Only the lines from the start of the material through the line containing "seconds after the" are to be extracted, exactly as they appear.

:: DATA ::

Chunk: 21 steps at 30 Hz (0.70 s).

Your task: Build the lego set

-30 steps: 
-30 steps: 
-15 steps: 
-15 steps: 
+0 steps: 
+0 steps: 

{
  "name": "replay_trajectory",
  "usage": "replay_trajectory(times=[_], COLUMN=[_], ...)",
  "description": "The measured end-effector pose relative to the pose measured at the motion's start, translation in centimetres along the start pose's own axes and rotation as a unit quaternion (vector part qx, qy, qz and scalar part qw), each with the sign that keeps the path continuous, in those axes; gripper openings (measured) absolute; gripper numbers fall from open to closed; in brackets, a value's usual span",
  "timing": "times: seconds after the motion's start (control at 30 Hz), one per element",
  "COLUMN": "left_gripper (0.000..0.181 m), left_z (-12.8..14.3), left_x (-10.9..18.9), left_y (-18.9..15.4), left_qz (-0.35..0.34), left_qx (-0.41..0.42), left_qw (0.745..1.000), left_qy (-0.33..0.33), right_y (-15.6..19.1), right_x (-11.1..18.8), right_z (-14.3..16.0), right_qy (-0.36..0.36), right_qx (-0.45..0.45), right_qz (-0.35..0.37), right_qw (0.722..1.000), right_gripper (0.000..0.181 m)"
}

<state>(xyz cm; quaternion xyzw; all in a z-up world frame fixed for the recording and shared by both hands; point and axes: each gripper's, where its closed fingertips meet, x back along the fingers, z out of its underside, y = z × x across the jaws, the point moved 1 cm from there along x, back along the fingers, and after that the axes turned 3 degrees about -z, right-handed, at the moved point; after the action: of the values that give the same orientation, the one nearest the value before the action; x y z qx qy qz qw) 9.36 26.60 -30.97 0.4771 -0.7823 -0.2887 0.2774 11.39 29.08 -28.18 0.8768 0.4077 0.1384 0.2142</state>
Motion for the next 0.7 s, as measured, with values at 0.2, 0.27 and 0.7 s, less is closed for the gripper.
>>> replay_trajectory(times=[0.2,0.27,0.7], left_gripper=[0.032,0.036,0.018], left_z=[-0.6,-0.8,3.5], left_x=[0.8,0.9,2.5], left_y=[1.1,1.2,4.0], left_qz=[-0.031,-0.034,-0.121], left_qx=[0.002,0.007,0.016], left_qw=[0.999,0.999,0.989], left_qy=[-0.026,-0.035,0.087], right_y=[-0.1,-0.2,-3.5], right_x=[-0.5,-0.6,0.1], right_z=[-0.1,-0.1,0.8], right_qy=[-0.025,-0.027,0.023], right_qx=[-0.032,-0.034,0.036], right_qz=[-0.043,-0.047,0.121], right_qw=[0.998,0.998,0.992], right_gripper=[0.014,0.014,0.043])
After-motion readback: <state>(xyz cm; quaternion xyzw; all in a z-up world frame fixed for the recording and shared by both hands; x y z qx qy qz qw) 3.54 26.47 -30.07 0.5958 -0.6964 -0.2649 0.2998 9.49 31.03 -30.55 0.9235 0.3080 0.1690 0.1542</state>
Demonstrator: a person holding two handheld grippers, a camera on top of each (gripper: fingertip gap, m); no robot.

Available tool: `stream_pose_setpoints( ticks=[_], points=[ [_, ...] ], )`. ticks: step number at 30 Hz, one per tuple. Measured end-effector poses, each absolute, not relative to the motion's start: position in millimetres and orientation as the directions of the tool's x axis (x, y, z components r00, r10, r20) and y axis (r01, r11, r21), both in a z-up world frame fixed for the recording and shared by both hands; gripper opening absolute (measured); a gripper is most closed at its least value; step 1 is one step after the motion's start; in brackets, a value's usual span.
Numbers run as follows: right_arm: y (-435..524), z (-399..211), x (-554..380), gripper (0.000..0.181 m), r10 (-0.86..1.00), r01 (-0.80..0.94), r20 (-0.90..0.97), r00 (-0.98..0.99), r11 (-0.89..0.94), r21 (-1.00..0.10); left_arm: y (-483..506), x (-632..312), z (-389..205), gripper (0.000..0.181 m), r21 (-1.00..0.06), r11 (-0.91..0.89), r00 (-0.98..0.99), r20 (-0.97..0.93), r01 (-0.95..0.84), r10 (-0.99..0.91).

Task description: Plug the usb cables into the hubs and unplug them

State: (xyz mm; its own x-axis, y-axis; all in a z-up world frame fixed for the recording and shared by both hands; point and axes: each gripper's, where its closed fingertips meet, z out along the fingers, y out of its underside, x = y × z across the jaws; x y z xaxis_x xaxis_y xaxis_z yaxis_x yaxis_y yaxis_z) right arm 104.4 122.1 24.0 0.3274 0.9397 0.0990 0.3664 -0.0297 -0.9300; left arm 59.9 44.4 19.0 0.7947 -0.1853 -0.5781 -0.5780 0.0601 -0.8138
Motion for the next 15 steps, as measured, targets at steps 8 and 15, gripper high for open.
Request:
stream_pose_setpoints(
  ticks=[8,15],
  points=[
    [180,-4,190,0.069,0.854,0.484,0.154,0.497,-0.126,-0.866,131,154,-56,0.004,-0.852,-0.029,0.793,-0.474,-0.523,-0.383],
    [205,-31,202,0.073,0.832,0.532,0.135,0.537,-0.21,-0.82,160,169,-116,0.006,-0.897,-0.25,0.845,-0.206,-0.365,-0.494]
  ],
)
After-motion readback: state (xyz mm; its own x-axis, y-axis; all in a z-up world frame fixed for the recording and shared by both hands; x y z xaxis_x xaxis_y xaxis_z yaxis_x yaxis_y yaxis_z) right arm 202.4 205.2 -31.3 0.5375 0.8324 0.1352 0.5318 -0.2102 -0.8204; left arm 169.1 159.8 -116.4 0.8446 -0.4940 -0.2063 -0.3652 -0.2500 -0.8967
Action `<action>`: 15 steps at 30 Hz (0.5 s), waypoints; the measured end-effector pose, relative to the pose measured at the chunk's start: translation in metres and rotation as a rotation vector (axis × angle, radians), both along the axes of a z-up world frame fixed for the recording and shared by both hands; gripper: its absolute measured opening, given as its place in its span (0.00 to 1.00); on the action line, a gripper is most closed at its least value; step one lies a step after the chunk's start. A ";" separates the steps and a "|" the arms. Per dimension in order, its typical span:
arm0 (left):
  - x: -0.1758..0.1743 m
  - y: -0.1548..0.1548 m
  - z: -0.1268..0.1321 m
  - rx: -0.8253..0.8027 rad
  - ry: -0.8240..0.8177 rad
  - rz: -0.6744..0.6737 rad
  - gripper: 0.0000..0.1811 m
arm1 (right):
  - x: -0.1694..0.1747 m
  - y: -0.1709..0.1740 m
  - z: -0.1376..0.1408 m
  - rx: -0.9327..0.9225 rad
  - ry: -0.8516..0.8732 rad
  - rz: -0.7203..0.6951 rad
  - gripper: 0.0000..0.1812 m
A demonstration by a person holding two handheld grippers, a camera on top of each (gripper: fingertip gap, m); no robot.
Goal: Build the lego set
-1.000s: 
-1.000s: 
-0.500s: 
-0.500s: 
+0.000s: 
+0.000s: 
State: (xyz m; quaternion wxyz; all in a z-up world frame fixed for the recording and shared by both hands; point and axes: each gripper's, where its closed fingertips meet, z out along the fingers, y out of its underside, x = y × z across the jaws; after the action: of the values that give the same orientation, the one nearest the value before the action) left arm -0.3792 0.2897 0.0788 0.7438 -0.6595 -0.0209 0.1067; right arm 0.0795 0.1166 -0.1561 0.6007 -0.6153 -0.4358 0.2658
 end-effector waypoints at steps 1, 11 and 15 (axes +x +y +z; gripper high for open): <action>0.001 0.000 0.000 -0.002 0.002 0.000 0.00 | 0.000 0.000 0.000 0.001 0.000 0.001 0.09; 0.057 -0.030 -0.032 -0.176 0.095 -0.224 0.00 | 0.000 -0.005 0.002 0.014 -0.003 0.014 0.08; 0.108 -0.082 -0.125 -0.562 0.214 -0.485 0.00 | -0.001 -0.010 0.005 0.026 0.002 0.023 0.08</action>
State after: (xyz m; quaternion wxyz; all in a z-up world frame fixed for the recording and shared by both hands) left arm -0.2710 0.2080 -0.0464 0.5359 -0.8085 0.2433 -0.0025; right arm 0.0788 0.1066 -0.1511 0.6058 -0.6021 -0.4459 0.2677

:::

= RESPONSE BELOW =
Chunk: 21 steps at 30 Hz (0.70 s).

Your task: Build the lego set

-30 steps: 
-30 steps: 
-15 steps: 
-15 steps: 
+0 steps: 
+0 steps: 

{
  "name": "replay_trajectory",
  "usage": "replay_trajectory(times=[_], COLUMN=[_], ...)",
  "description": "The measured end-effector pose relative to the pose measured at the motion's start, translation in centimetres along the start pose's own axes and rotation as a unit quaternion (vector part qx, qy, qz and scalar part qw), each with the sign that keeps the path continuous, in those axes; gripper openings (measured) absolute; gripper numbers fall from open to closed; in brackets, a value's usual span",
  "timing": "times: seconds after the motion's start (control at 30 Hz), one per element",

Now the answer is complete.